The maintenance grant currently available to students, which
is £3,387 for those in households earning £25,000 or less annually, will be swallowed
up by the current maintenance loan system. This will push the maximum yearly
loan a student can take up to £17,200 for each year of study. For 4 year
courses this could mean nearly seventy thousand pounds in student debt, whilst
the average pay for graduates immediately after university sits at £18,000 a
year.
Since the tuition fee hike,
students from poorer backgrounds haven’t had to begin paying back their loans
until their income hits the £21,000 threshold. This said, there is a sense
amongst the student body, especially after the reneging on the liberal democrat
manifesto promise in 2010 not to raise tuition fees, that no decisions
surrounding the future of student loans are permanent. Government suggests this
has not deterred university applications amongst students, and in particular
those students from lower income households; The DWP quoted a 2%
rise in attendance on last year. As a student myself, there is a definite
feeling that this threshold could disappear or be lowered at any time and this
worries many.
Despite this uncertainty, the student body seems as
happy-go-lucky as they ever did, at least on the surface. But the fear of debt
or it’s long term consequence is there, underneath all the loutish bravado or
introspective geekyness. Although loans are not to be repaid until the £21,000
ceiling is breached, most students still spend their evenings in paid
employment. 59% of students worked to fund their studies in 2014, up two
percentage points on in the previous year and 35% of those asked by the National
Union of Students, who provided the figures above, stated that they were
working to avoid being in debt.
With the release of Osborne’s policy to increase the yearly
amount of student loan available, I can only imagine that feelings of financial
incumbency will grow and students will work more and more outside of their
studies in order to mitigate against the accrual of debt.

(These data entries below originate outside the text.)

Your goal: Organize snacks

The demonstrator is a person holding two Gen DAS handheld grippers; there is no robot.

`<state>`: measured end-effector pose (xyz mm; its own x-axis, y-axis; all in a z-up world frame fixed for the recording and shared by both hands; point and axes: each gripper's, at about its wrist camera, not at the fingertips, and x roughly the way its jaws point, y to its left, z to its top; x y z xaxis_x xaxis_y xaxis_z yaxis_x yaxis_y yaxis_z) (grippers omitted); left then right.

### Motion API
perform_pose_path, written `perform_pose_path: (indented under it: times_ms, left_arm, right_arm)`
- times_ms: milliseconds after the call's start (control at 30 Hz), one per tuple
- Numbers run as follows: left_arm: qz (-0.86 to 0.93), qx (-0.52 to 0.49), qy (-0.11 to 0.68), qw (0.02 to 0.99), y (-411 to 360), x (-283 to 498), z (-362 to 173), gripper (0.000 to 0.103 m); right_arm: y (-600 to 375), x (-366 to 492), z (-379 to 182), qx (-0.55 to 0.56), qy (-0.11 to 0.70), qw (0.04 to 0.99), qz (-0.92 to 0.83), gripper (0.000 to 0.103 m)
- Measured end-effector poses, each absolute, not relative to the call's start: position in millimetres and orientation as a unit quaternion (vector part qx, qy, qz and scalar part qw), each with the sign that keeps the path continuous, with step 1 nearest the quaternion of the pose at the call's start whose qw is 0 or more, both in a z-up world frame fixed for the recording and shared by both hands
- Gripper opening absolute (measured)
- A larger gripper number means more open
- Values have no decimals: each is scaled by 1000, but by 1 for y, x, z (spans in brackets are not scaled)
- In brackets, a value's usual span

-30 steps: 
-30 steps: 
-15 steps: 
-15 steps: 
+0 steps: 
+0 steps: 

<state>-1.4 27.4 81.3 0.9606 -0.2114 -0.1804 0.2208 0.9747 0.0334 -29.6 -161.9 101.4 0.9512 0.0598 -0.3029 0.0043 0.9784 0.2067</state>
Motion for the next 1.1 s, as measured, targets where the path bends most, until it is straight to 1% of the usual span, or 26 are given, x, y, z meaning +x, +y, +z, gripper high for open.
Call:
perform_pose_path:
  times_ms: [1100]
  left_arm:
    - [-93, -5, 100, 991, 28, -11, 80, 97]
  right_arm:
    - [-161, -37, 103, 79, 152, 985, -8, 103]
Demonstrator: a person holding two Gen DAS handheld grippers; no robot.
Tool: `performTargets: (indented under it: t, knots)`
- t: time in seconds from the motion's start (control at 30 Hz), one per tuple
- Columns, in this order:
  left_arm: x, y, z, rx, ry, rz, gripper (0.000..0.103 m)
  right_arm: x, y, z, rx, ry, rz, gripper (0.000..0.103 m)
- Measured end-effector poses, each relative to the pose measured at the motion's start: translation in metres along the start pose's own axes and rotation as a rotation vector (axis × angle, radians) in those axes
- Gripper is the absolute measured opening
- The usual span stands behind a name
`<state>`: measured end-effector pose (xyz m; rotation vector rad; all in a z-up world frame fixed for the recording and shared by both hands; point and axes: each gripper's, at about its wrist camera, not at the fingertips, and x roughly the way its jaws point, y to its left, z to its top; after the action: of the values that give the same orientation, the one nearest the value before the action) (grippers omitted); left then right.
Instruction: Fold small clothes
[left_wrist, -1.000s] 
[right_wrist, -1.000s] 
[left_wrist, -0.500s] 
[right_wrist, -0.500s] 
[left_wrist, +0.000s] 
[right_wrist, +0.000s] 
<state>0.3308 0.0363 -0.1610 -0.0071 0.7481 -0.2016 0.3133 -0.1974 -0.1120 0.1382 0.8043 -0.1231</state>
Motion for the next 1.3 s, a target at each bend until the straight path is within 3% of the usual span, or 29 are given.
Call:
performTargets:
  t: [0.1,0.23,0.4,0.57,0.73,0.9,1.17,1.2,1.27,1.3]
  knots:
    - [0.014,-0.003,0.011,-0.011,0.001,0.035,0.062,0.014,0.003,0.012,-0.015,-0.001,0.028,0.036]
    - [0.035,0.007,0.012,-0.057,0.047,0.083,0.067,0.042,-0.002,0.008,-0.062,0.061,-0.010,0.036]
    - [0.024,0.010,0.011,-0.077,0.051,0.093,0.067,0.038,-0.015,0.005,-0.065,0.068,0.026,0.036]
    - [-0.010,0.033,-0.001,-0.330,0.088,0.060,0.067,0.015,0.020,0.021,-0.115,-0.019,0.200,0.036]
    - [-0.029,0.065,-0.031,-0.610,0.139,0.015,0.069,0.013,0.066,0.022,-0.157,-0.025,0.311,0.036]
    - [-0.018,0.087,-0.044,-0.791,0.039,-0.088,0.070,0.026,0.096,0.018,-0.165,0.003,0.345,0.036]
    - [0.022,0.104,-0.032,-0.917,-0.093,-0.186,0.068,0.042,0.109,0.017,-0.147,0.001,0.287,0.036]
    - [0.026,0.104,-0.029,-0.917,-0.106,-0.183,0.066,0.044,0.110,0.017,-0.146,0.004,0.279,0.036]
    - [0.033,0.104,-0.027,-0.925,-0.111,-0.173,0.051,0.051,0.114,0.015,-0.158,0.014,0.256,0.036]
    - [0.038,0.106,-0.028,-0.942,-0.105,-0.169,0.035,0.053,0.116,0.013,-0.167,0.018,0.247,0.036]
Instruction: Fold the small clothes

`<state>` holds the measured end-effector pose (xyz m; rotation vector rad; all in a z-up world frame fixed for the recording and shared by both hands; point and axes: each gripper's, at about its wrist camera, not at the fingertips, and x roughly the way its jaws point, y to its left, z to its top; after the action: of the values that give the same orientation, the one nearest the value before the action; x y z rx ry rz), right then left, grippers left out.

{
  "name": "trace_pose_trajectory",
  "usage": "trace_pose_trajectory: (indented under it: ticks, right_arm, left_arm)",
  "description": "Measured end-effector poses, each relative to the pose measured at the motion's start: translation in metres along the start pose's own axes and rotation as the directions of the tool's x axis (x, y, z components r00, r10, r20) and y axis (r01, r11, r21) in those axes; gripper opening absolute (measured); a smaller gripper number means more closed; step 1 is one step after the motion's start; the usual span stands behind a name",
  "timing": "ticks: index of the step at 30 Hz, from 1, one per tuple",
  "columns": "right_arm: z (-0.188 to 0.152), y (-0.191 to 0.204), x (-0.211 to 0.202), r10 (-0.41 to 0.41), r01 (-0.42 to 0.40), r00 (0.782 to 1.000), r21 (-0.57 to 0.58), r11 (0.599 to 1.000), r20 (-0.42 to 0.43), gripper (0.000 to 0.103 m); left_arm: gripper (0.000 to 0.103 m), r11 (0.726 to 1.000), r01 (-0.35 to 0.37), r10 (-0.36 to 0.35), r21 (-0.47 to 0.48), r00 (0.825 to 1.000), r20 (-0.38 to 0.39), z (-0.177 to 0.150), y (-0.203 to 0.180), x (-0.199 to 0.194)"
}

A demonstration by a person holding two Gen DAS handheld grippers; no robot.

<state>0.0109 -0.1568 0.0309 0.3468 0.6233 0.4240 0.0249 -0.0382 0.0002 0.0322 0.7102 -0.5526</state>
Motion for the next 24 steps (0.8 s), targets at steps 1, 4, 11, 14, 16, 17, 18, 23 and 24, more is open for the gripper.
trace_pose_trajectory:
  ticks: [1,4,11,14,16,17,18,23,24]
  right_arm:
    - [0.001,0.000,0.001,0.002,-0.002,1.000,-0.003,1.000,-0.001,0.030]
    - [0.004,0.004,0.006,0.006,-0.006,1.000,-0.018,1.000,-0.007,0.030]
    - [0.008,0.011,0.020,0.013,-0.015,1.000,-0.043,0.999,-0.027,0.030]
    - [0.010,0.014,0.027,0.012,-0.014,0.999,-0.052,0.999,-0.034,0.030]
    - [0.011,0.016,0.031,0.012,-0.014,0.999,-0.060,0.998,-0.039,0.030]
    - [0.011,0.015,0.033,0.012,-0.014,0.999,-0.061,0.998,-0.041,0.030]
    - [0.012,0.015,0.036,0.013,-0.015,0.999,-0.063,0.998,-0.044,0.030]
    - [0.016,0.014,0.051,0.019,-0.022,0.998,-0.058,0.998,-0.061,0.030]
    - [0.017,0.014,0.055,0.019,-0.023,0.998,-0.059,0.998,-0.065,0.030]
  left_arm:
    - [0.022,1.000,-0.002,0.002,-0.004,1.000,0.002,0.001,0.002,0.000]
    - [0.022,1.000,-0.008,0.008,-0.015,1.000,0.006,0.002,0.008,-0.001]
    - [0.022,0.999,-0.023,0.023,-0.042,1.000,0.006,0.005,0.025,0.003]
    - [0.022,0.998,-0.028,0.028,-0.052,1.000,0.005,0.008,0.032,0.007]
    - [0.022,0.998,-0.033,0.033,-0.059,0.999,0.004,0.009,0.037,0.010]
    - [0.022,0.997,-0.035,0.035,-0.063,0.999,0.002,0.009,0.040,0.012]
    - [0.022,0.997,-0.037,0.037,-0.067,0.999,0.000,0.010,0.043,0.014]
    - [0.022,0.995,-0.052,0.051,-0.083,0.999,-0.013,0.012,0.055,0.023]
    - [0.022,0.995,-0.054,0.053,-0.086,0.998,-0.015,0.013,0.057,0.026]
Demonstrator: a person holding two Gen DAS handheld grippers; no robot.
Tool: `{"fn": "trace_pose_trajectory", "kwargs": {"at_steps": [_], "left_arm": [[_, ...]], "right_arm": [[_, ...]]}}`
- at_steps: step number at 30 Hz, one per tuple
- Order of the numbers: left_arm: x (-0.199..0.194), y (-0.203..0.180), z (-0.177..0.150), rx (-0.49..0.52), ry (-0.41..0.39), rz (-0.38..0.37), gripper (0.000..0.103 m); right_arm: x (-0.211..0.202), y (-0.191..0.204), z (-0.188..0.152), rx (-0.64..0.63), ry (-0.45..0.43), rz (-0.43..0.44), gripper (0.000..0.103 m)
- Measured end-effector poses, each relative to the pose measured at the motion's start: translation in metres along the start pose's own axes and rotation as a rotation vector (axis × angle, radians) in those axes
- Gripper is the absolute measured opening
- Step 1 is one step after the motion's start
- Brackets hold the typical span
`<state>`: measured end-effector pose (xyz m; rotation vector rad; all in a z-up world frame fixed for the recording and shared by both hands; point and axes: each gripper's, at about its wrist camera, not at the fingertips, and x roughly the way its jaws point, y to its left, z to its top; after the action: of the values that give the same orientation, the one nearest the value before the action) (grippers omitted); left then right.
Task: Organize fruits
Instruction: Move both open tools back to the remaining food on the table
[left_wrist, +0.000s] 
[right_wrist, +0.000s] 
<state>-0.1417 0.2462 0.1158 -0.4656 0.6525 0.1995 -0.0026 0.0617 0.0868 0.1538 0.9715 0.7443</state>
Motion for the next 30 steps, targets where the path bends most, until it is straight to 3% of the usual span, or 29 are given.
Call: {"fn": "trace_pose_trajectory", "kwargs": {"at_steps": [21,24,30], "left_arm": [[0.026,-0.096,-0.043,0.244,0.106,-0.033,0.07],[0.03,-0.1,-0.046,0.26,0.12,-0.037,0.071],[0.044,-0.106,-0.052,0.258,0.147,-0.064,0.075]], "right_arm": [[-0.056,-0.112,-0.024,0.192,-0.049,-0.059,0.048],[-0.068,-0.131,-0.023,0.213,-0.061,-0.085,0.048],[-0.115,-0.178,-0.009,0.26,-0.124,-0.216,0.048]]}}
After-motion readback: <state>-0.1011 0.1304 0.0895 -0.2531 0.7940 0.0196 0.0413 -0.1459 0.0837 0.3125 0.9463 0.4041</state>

During the budget George Osborne also announced the
introduction of a national living wage for over 25’s. Most will no doubt
welcome this but the majority of working students, especially those students
who staff our supermarkets, our restaurants and fill the rolling plethora of
casual vacancies that pop up countrywide, will only marginally benefit. Where
the living wage for the over 25’s rises to £7.20 per hour in 2016, the Office
for Budget Responsibility forecasts a minimum wage increase of up to 20p to
£6.70. This is a meagre rise of £3.46 a week on a 16 hour week. That’s about
the cost of a sandwich from my local garage I think, hardly enough to help.
One of the government’s central goals is to tackle Britain’s
low productivity. According to Joseph Spooner of the London School of Economics,
‘Individuals
struggling with debt difficulties may be unproductive in their employment due to
the demotivating fact that the benefits of their labour will be spent repaying
creditors.’ If students spend their time whilst at university subsisting on
below average incomes that are in large part borrowed, even if they are offered
a living wage, I doubt that this will contribute to higher productivity amongst
the student population. Most students that do not have help from their families
or come from low income households, and that have to work whilst at university
will not have their standard of living significantly risen enough to make the
debts they accrue seem less dooming. In my view this sense of indebtedness,
which runs contrary to the Chancellors goals on raising productivity, is going
to inhibit our young student population and even if access to higher education
has remained unaffected, this sense of indebtedness means that going forward,
students could end up flipping burgers or waiting tables instead of studying.